- The Washington Times - Monday, April 18, 2016

DENVER — Democrat Sen. Michael Bennet was drowned out last weekend by irate Colorado Democrats, who booed and chanted “change your vote” in reference to his position as a superdelegate for Hillary Clinton.

Supporters of Vermont Sen. Bernard Sanders repeatedly interrupted Mr. Bennet’s remarks Saturday as the senator attempted to address the Colorado Democratic Party convention at the Budweiser Events Center in Loveland, according to multiple videos posted online.

“The idea that you have to be appealing to the superdelegates as an aspect of your electability — that’s not democracy,” Roxanne Dennis, a Sanders supporter from Mesa County, told KREX-TV in Grand Junction.

Mr.
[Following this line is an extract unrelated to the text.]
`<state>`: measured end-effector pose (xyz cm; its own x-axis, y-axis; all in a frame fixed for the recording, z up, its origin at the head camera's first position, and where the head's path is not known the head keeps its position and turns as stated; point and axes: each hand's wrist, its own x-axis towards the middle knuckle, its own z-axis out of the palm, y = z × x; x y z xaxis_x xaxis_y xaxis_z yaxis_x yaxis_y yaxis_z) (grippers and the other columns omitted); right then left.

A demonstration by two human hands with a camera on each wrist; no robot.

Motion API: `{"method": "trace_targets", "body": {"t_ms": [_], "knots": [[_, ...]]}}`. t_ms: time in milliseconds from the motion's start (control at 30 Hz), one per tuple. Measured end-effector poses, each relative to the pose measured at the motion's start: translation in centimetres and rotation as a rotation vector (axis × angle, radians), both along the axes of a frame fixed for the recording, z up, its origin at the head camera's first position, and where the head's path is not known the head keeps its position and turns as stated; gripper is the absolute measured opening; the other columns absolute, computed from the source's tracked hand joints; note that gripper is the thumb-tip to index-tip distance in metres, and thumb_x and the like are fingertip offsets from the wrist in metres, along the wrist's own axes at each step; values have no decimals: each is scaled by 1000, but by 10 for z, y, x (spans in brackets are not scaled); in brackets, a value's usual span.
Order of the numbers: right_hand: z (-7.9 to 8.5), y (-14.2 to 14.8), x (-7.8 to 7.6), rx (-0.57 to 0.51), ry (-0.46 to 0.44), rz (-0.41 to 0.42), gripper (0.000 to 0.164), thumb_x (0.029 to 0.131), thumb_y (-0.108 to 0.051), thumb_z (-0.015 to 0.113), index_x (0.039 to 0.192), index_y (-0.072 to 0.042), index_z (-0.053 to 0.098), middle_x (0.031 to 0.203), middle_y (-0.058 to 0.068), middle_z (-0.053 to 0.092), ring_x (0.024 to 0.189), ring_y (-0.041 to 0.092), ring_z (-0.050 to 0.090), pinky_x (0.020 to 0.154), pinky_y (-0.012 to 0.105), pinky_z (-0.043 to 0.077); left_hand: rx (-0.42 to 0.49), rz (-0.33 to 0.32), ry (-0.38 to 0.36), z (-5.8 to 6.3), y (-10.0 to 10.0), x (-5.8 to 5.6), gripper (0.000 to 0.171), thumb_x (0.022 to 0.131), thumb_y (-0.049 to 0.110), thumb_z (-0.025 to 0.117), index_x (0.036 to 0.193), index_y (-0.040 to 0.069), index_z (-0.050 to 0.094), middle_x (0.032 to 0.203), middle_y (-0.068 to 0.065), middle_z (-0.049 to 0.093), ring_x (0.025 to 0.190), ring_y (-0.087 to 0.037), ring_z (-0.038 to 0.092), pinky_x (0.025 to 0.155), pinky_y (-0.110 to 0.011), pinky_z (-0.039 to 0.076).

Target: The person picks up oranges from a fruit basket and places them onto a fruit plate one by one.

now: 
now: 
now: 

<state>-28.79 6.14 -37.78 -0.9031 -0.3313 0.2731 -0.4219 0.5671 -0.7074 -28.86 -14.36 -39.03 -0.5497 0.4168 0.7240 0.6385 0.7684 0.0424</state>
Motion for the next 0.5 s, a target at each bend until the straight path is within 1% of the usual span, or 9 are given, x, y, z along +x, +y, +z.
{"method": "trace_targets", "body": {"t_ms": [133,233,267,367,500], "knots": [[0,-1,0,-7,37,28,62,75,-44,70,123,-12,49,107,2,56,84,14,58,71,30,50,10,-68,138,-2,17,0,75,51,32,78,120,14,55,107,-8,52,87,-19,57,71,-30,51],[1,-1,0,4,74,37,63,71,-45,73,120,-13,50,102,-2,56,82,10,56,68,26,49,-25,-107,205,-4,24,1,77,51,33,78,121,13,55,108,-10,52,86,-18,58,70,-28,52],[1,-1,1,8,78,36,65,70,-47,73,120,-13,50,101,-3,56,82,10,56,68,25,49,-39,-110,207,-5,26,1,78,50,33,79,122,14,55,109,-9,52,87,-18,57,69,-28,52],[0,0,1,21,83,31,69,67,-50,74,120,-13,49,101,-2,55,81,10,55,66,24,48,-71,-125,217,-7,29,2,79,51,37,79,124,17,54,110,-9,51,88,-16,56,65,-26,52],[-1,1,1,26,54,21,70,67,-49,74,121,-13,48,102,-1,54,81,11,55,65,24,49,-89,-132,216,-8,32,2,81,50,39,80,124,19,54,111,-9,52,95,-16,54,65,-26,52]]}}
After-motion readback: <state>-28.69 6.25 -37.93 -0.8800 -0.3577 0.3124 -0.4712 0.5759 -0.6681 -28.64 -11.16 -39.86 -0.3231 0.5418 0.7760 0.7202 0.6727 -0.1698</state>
Bennet did receive the party’s nomination to run for re-election in November, which as uncontested, although he did receive a smattering of boos, the Colorado Independent reported.

He later told the Denver Post that there is “a time and place for a debate,” adding that “this is a time and a place for people to let their voices be heard — for me to hear those voices. And I think that’s what was accomplished today.”
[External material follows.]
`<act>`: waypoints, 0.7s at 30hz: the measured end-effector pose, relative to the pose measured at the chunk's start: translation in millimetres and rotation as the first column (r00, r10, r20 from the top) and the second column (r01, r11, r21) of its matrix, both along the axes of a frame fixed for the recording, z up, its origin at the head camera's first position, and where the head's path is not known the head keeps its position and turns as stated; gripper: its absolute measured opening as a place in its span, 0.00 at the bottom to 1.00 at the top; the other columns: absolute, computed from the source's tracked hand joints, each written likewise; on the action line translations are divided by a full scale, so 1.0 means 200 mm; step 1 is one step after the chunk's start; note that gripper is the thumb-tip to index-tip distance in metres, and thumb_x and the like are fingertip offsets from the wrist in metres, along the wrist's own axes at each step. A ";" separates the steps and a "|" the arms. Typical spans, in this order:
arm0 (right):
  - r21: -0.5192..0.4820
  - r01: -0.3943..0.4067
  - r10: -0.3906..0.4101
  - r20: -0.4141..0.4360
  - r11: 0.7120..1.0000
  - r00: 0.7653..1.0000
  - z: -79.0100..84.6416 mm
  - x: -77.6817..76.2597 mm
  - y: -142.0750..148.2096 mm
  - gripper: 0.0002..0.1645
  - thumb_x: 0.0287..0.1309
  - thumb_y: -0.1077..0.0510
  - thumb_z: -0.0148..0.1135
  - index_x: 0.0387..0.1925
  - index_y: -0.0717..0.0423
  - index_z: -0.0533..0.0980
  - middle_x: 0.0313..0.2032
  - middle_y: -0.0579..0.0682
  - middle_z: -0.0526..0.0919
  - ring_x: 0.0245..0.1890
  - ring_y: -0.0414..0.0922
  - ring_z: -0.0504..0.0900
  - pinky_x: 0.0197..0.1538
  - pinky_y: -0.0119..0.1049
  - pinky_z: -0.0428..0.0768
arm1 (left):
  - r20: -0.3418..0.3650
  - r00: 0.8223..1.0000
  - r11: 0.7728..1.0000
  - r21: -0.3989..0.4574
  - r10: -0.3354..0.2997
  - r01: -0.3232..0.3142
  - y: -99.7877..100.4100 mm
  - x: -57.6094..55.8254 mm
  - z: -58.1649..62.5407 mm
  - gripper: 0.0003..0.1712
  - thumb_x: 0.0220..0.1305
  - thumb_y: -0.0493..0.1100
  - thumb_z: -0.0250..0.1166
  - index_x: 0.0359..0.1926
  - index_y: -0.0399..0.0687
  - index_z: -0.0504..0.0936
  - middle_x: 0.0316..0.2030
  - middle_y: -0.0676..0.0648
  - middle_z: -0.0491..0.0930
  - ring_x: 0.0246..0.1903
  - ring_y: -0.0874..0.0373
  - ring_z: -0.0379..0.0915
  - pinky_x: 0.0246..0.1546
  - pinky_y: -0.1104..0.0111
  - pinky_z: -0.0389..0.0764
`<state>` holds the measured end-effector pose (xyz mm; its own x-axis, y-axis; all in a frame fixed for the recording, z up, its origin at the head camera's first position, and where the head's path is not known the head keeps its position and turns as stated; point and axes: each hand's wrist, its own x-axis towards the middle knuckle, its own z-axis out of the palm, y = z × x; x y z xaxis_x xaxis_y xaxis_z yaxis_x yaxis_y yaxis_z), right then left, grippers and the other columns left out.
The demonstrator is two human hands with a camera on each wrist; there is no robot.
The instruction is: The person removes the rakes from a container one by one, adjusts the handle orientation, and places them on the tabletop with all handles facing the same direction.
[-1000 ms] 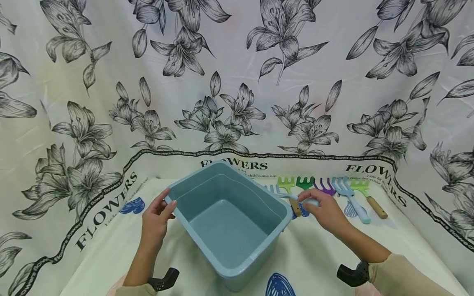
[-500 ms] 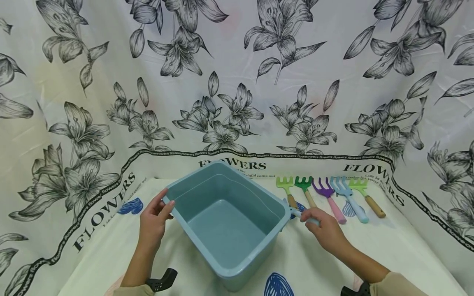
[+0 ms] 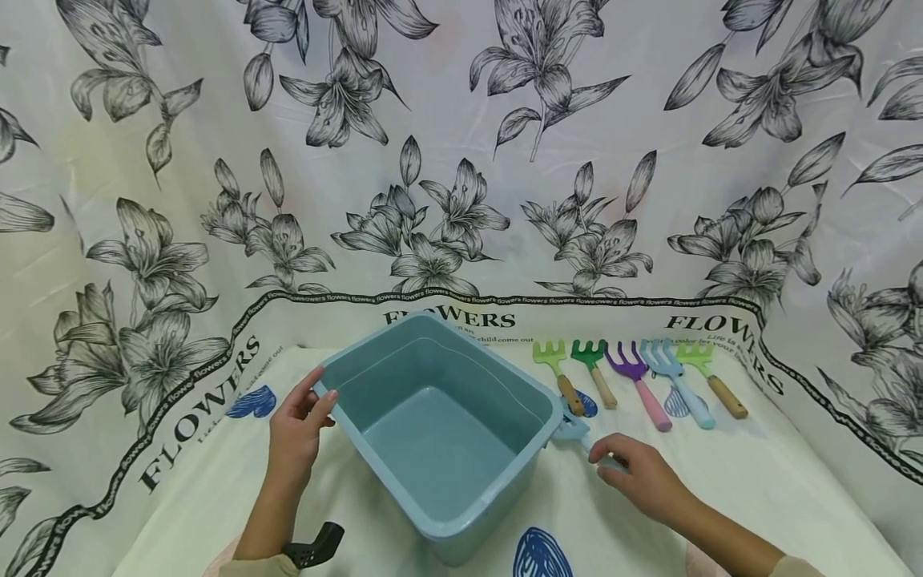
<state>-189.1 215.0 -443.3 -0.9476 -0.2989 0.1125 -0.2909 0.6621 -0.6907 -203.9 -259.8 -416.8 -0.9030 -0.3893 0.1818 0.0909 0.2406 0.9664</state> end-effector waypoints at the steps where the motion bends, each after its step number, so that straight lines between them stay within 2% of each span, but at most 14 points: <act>1: 0.005 -0.036 0.035 0.033 0.999 0.999 0.00 0.00 0.01 0.10 0.56 0.65 0.66 0.39 0.51 0.80 0.39 0.42 0.80 0.37 0.43 0.76 0.40 0.37 0.78 | -0.001 1.000 1.000 -0.001 0.000 0.000 0.00 0.00 0.00 0.32 0.66 0.56 0.63 0.70 0.63 0.68 0.42 0.45 0.71 0.38 0.59 0.73 0.41 0.76 0.79; 4: -0.018 -0.138 0.139 0.124 0.990 0.982 -0.02 0.02 0.04 0.10 0.57 0.64 0.65 0.42 0.53 0.80 0.40 0.47 0.80 0.31 0.41 0.73 0.32 0.32 0.76 | -0.002 1.000 1.000 -0.006 0.004 -0.004 0.00 0.01 0.01 0.32 0.66 0.56 0.62 0.70 0.62 0.68 0.42 0.45 0.70 0.38 0.59 0.73 0.41 0.76 0.79; 8: -0.030 -0.208 0.209 0.194 0.978 0.958 -0.05 0.03 0.05 0.13 0.55 0.65 0.67 0.44 0.54 0.80 0.41 0.49 0.80 0.32 0.42 0.74 0.32 0.32 0.76 | -0.002 1.000 1.000 -0.013 0.010 -0.010 0.00 0.01 0.01 0.32 0.66 0.56 0.62 0.70 0.63 0.68 0.42 0.45 0.70 0.38 0.59 0.73 0.41 0.76 0.79; 14: 0.016 -0.248 0.238 0.225 0.969 0.945 -0.11 0.03 0.00 0.17 0.52 0.64 0.72 0.44 0.50 0.79 0.41 0.45 0.79 0.32 0.44 0.73 0.34 0.31 0.76 | 0.002 1.000 1.000 -0.006 0.007 -0.007 0.00 0.00 0.00 0.33 0.66 0.56 0.62 0.70 0.63 0.67 0.43 0.45 0.71 0.39 0.58 0.73 0.41 0.76 0.79; 21: 0.054 -0.222 0.205 0.220 0.974 0.954 -0.16 0.02 -0.05 0.18 0.50 0.59 0.74 0.44 0.47 0.79 0.39 0.44 0.75 0.30 0.44 0.72 0.33 0.30 0.77 | -0.007 1.000 1.000 -0.011 0.006 -0.006 0.00 0.00 0.00 0.33 0.66 0.56 0.63 0.70 0.62 0.68 0.42 0.45 0.72 0.38 0.59 0.74 0.40 0.76 0.80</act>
Mr. Sanders won Colorado with 41 delegates to 25 for Ms. Clinton, but most of the state’s 12 superdelegates are pledged to the former secretary of state. A preference poll taken at the convention showed 63 percent supported Mr. Sanders for the Democratic presidential nomination.
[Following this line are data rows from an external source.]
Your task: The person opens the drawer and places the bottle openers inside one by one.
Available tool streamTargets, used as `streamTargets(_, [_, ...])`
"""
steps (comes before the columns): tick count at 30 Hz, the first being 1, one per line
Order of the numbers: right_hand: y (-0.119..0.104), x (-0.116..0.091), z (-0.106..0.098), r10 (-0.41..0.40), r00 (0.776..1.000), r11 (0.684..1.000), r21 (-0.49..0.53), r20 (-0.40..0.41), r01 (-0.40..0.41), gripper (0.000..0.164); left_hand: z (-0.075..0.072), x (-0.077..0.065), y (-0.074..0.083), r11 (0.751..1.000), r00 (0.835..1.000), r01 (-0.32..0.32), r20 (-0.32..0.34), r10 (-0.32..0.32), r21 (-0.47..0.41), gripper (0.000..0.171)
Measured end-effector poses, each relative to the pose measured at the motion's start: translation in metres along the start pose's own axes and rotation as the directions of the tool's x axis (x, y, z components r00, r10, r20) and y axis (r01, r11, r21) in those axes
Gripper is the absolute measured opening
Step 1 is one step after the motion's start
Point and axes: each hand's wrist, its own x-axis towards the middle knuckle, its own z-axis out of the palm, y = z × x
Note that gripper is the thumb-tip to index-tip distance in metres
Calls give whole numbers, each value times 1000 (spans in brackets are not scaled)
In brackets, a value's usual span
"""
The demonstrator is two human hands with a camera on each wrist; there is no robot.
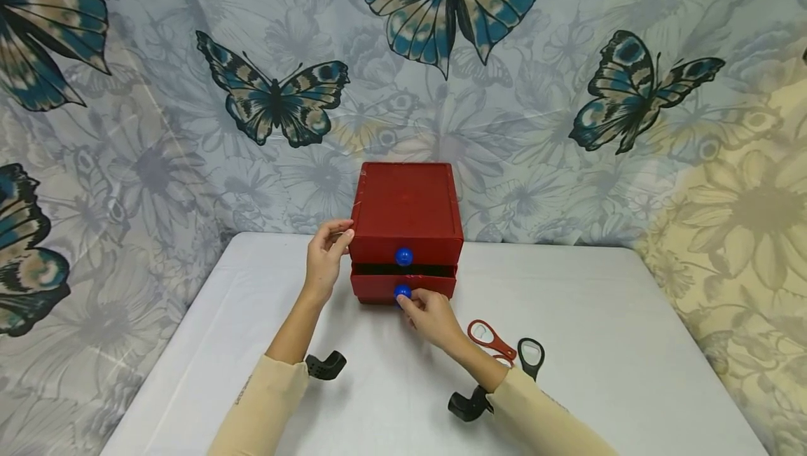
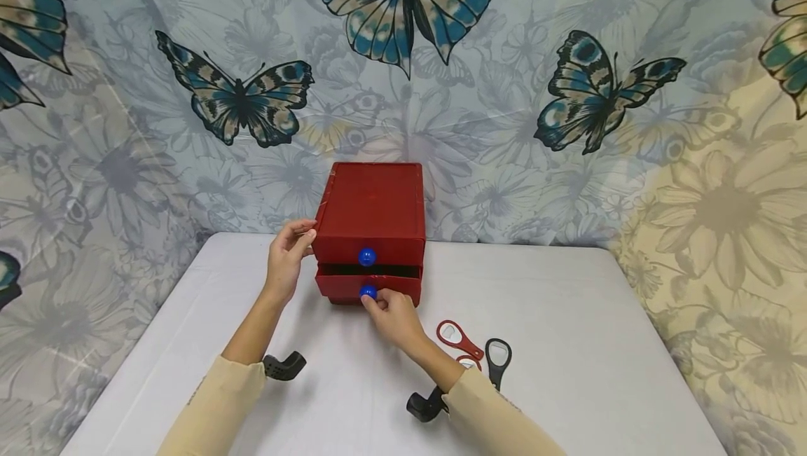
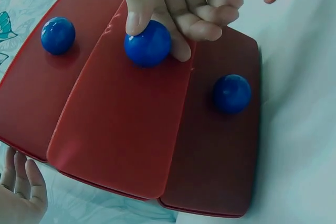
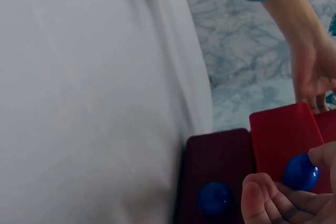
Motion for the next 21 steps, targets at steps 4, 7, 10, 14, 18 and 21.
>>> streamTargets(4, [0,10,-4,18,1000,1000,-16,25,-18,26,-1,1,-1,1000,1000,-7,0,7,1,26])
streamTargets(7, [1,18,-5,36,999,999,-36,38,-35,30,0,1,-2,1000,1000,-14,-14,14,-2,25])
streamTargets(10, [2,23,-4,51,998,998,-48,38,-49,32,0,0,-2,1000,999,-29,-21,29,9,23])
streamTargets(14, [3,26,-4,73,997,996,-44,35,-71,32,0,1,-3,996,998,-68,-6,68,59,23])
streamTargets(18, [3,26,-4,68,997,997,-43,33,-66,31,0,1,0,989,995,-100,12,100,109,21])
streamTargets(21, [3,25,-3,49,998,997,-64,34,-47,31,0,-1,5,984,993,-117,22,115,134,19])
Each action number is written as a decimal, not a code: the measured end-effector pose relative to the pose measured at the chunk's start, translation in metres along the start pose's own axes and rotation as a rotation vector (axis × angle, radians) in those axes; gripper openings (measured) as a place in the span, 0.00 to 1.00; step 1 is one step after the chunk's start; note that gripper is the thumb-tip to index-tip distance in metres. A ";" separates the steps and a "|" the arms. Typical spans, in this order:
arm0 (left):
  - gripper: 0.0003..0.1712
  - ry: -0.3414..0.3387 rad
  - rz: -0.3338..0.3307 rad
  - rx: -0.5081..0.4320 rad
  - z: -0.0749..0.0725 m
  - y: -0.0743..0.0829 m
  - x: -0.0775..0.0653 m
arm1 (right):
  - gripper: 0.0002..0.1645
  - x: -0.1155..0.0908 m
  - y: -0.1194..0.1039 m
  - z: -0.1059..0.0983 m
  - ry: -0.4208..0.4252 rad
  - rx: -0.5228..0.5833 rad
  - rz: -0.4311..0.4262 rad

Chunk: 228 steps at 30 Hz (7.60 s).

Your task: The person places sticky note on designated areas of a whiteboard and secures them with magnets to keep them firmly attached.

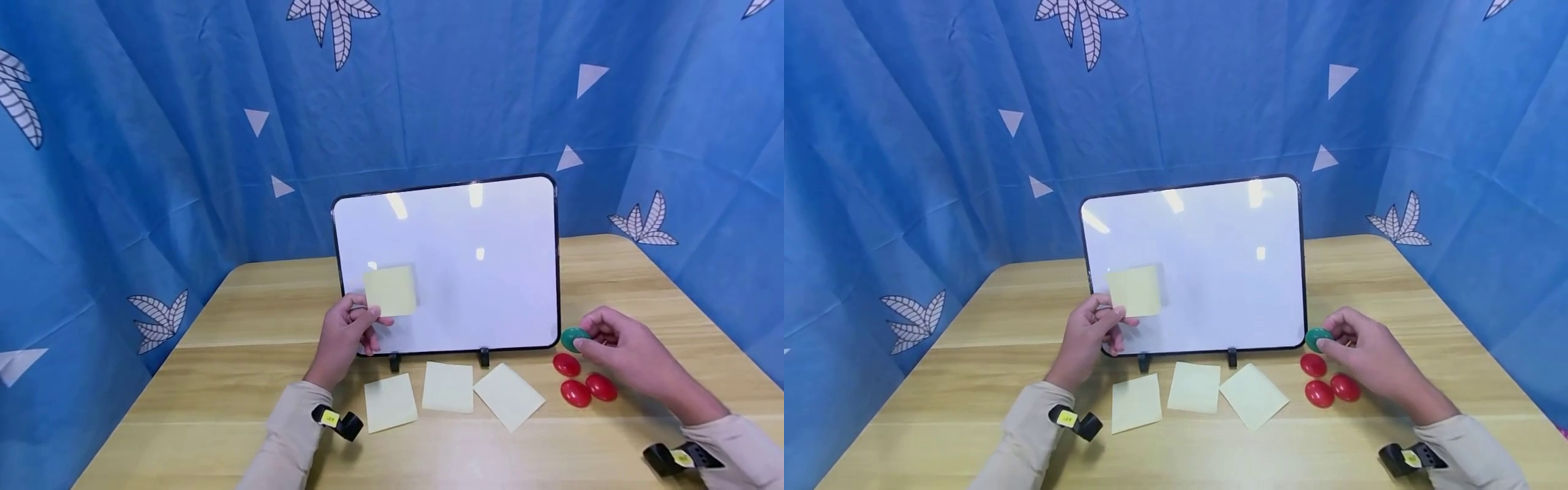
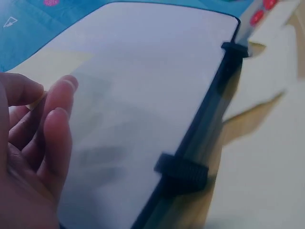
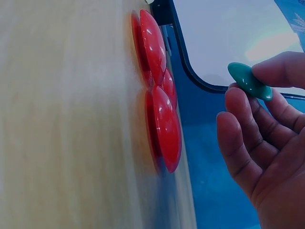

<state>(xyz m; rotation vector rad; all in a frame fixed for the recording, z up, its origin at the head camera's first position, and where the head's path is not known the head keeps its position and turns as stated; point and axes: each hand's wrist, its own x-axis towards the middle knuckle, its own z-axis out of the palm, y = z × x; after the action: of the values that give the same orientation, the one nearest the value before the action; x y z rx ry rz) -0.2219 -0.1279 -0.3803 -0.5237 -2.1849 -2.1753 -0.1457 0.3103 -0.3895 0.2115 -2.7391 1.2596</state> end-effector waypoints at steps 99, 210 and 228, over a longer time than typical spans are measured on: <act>0.03 -0.002 0.015 -0.103 0.191 -0.006 0.040 | 0.09 0.020 -0.026 0.003 0.187 0.194 -0.118; 0.06 0.173 0.065 0.281 0.208 0.011 0.052 | 0.23 0.091 -0.079 0.023 0.563 0.340 -0.077; 0.07 0.158 0.042 0.317 0.208 0.016 0.053 | 0.22 0.092 -0.077 0.020 0.507 0.383 -0.122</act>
<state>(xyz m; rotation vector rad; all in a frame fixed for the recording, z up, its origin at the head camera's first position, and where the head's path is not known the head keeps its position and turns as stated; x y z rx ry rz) -0.2215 0.0860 -0.3589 -0.3649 -2.3408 -1.7330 -0.2234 0.2383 -0.3296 0.0750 -2.0248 1.5408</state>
The conservative website Colorado Peak Politics said afterward that the “harsh yet hilarious response to Bennet appears to have put him in a quandary.”

“[H]e could either support Sanders and get his sorry self reelected, or switch his support to Hillary and abandon the party establishment, along with any hopes of a cabinet post in a Clinton administration,” said the Monday post.

Sanders supporters have bristled at Ms. Clinton’s advantage with superdelegates, who are unbound and make up about 15 percent of the Democratic Party delegate field.

By contrast, Republican superdelegates have less freedom to vote for whomever they choose and comprise only about 7 percent of total GOP delegates.